29 Agosto 2020
“Se existe algo em comum em Zizek, Berardi, Badiou, etc., é que olham para o Populismo, apesar de suas diferentes origens filosóficas, com receio. Curiosamente, ou nem tanto, são mulheres como Nancy Fraser, Chantal Mouffe, Judith Butler e Wendy Brown que souberam problematizar a questão de um lugar diferente ao dos autores masculinos, o que torna muito auspicioso um populismo feminista”, escreve Jorge Alemán, psicanalista e escritor argentino, em artigo publicado por Página/12, 25-08-2020. A tradução é do Cepat.
Se algo caracteriza os pensadores pós-marxistas europeus, é terem sabido descrever, de diferentes pontos de vista, a grande potência atual do capitalismo. Especialmente quando deixou para trás seu período industrial e o mundo abstrato dos algoritmos foi capturando a realidade em todos os seus confins. O capitalismo, como previsto por Marx, busca sua própria reprodução para além de todos os limites ou os deslocando constantemente até que corroa todos os laços sociais e faça do Estado um instrumento a serviço desse regime de dominação.

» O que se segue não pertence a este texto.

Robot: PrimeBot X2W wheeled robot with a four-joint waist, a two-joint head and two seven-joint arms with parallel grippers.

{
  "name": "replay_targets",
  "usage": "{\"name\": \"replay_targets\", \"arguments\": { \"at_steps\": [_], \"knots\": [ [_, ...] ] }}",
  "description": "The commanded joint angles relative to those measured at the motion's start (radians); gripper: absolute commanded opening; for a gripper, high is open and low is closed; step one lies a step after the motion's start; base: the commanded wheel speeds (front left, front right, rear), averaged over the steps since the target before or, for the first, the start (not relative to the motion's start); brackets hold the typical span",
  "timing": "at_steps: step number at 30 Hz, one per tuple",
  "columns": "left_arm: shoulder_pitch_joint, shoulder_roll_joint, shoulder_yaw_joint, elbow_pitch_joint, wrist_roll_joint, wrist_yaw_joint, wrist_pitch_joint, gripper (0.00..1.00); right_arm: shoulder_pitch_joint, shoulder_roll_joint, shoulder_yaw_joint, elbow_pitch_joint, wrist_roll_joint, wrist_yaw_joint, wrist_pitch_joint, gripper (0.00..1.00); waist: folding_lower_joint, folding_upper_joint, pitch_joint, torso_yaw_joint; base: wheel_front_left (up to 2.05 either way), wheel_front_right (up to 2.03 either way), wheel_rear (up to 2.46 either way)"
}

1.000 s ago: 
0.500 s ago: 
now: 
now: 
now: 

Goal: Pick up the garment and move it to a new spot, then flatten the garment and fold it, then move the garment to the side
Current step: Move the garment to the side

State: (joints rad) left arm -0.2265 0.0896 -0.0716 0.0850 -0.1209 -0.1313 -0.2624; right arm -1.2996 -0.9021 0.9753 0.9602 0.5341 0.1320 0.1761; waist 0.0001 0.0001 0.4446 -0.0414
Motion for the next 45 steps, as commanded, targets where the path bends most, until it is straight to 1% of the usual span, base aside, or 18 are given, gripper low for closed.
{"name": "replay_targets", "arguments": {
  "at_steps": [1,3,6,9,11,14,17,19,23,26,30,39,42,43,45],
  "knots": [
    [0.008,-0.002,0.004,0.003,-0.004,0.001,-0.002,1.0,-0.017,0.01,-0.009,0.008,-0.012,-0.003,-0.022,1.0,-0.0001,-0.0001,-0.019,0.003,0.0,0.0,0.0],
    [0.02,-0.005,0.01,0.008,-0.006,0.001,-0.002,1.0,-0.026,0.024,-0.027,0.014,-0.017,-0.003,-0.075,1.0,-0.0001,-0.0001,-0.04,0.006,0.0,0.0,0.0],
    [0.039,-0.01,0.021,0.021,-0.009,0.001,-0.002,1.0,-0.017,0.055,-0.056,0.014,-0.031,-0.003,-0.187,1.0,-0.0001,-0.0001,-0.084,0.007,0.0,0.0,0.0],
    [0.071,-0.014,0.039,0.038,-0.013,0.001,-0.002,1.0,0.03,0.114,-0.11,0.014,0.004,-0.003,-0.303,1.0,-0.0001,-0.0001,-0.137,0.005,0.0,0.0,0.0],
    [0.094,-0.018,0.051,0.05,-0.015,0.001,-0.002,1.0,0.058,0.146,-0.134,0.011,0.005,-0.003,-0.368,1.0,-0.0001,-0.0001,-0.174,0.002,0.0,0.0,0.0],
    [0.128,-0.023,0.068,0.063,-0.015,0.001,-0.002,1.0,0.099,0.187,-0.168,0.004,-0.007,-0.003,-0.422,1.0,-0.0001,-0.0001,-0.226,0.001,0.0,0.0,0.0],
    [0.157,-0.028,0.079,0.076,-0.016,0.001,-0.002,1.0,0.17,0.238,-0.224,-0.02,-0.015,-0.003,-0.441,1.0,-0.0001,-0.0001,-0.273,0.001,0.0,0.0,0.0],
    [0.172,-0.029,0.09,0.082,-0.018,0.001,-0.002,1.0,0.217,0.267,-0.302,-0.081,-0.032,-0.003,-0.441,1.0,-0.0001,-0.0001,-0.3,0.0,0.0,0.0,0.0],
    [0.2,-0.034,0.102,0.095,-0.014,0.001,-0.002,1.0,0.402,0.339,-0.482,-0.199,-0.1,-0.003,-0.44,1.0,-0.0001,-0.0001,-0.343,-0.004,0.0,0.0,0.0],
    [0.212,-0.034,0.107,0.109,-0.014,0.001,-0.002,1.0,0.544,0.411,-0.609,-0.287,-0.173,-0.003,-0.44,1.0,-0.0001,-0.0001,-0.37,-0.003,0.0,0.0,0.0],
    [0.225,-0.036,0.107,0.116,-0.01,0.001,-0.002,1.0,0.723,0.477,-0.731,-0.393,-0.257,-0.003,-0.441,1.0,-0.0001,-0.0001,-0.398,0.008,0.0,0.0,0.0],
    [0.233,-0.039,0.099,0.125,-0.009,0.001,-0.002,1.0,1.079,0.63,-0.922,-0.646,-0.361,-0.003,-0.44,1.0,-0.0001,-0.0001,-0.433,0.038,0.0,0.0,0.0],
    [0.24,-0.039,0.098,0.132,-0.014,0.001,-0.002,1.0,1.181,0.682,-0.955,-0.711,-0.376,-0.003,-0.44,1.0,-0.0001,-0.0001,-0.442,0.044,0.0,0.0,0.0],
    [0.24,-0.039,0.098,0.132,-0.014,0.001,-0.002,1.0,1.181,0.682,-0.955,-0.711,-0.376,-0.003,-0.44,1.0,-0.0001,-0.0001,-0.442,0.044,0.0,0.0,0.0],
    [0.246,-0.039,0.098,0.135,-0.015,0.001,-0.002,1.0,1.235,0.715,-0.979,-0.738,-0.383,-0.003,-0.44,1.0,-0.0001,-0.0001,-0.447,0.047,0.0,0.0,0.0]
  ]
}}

É claro, a chamada subjetividade não está fora desse projeto capitalista. Se para Marx no capitalismo "tudo que é sólido se desmancha no ar", para os pensadores pós-marxistas, as subjetividades ficam a princípio presas neste redemoinho de dissolução de todos os projetos políticos, afetando radicalmente a existência humana em sua própria constituição.
Obviamente, esses pensadores baseiam-se em diferentes tradições para a sua leitura de Marx e obtêm diferentes conclusões. Apresento, aqui, as características mais representativas que possuem em comum e sempre insistirei que suas leituras devem ser levadas em consideração. Em particular, dão uma boa explicação do que Marx determinou a subsunção real do Capital sobre as outras esferas.

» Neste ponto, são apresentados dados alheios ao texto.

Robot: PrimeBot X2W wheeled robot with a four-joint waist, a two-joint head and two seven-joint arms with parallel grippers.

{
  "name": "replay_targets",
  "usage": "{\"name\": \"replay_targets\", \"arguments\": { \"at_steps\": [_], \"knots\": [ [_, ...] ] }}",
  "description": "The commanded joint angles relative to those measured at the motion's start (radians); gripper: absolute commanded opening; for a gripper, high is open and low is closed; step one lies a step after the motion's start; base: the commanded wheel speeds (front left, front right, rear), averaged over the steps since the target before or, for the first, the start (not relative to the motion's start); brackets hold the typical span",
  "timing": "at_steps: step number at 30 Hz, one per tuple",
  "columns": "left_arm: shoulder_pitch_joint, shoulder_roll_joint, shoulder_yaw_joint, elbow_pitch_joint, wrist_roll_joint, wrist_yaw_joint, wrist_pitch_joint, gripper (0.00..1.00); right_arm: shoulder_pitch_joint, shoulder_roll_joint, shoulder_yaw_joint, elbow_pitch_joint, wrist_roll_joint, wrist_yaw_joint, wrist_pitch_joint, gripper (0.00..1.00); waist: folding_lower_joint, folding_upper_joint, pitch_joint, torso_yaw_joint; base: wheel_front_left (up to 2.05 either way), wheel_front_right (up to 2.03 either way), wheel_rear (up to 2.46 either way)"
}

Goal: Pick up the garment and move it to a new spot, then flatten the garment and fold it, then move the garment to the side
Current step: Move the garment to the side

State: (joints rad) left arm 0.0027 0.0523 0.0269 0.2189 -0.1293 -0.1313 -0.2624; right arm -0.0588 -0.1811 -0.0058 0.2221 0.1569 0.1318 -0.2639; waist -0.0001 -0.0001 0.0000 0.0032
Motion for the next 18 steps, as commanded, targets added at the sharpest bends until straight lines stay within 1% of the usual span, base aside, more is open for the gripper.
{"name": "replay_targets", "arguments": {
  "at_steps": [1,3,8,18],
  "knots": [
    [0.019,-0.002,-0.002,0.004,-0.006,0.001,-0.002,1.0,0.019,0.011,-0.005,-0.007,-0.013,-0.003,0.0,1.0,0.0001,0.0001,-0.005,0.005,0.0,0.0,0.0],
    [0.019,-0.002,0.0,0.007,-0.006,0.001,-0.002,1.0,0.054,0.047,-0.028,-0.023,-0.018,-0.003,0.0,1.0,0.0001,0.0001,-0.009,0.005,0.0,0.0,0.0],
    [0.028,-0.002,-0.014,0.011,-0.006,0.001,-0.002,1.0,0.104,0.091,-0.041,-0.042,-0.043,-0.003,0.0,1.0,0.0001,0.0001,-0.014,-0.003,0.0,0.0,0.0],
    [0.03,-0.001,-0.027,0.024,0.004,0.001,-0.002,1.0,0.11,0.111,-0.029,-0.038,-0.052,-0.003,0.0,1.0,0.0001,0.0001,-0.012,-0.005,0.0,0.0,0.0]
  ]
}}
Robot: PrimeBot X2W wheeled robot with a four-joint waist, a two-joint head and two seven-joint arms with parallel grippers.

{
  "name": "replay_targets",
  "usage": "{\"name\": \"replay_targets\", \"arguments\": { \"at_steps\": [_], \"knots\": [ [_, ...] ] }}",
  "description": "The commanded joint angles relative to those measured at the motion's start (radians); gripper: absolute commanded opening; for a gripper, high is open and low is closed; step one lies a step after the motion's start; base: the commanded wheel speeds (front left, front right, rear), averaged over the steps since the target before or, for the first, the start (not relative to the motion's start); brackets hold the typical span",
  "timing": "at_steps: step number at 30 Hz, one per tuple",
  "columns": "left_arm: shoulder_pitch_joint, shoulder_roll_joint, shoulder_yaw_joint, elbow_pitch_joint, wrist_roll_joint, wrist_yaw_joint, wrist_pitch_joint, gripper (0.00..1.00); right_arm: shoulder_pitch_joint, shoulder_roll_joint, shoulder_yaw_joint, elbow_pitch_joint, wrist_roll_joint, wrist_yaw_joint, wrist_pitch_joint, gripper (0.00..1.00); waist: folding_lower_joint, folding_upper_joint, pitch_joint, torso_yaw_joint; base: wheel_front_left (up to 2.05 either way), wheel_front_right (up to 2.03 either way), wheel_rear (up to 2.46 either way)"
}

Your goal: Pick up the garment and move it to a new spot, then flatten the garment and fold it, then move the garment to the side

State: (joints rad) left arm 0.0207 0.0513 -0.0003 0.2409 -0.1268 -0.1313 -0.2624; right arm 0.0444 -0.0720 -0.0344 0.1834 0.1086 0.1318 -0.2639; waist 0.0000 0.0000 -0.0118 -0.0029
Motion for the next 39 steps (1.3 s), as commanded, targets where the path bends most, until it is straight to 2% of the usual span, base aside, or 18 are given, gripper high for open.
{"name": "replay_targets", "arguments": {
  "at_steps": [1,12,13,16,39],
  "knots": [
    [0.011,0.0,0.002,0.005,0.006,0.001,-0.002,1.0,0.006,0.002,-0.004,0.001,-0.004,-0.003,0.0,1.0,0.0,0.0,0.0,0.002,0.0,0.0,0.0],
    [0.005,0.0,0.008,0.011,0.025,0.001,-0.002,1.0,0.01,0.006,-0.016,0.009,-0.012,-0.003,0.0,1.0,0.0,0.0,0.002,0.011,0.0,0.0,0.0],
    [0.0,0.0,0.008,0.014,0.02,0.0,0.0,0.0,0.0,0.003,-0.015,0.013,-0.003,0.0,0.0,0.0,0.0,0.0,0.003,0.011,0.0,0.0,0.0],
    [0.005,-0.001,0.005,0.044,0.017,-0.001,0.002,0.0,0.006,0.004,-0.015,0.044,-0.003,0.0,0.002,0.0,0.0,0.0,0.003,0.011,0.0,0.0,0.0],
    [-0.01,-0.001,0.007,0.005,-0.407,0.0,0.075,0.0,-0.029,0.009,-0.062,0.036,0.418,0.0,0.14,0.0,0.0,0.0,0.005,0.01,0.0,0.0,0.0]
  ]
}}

Dado que há anos lido com eles e seus seguidores, vou me permitir apontar um aspecto que os incomoda. Nos 44 anos que vivi na Europa, nunca presenciei um movimento político transformador ou mesmo parcial ou reformista, para usar a terminologia que usam, segundo diferentes variantes, uma mais generosa que outra nas caracterizações dos movimentos nacionais e populares. Na Espanha, o ‘Podemos’ tentou outra coisa, mas sua tentativa foi malsucedida. A hipótese populista foi destroçada pelo consenso da inteligência pós-marxista europeia.

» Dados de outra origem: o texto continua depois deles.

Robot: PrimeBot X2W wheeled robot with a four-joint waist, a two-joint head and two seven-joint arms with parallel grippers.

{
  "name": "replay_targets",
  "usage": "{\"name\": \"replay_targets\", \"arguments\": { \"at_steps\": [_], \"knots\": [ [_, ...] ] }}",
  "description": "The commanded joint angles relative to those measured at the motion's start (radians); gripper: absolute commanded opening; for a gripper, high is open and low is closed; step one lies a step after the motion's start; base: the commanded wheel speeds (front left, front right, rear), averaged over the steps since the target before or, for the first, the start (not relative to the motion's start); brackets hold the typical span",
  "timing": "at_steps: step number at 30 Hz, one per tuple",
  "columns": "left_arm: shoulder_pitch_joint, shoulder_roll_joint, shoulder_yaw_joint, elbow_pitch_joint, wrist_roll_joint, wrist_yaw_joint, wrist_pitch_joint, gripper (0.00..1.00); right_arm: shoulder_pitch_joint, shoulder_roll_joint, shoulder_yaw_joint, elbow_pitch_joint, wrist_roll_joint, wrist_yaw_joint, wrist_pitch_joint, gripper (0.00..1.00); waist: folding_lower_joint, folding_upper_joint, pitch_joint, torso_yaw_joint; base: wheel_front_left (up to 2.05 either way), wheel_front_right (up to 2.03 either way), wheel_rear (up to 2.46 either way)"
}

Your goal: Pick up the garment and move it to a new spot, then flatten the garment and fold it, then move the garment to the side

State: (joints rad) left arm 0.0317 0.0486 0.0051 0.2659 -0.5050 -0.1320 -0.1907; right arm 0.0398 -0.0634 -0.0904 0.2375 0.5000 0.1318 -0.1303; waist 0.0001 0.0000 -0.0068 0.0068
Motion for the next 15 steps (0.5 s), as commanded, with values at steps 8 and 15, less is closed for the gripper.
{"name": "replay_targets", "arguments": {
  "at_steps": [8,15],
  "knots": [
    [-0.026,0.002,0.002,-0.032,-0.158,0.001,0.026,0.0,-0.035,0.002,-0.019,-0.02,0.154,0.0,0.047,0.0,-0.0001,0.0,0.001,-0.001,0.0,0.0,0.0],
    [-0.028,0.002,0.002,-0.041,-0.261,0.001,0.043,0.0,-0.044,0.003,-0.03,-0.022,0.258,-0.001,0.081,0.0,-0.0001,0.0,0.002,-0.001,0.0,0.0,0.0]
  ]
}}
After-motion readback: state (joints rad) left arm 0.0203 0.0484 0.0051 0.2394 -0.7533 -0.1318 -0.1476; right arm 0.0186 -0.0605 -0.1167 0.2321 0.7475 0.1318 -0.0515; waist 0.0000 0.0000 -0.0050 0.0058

Se existe algo em comum em Zizek, Berardi, Badiou, etc., é que olham para o Populismo, apesar de suas diferentes origens filosóficas, com receio. Curiosamente, ou nem tanto, são mulheres como Nancy Fraser, Chantal Mouffe, Judith Butler e Wendy Brown que souberam problematizar a questão de um lugar diferente ao dos autores masculinos, o que torna muito auspicioso um populismo feminista. Na América Latina e na Espanha, existem grandes testemunhos intelectuais dessa posição.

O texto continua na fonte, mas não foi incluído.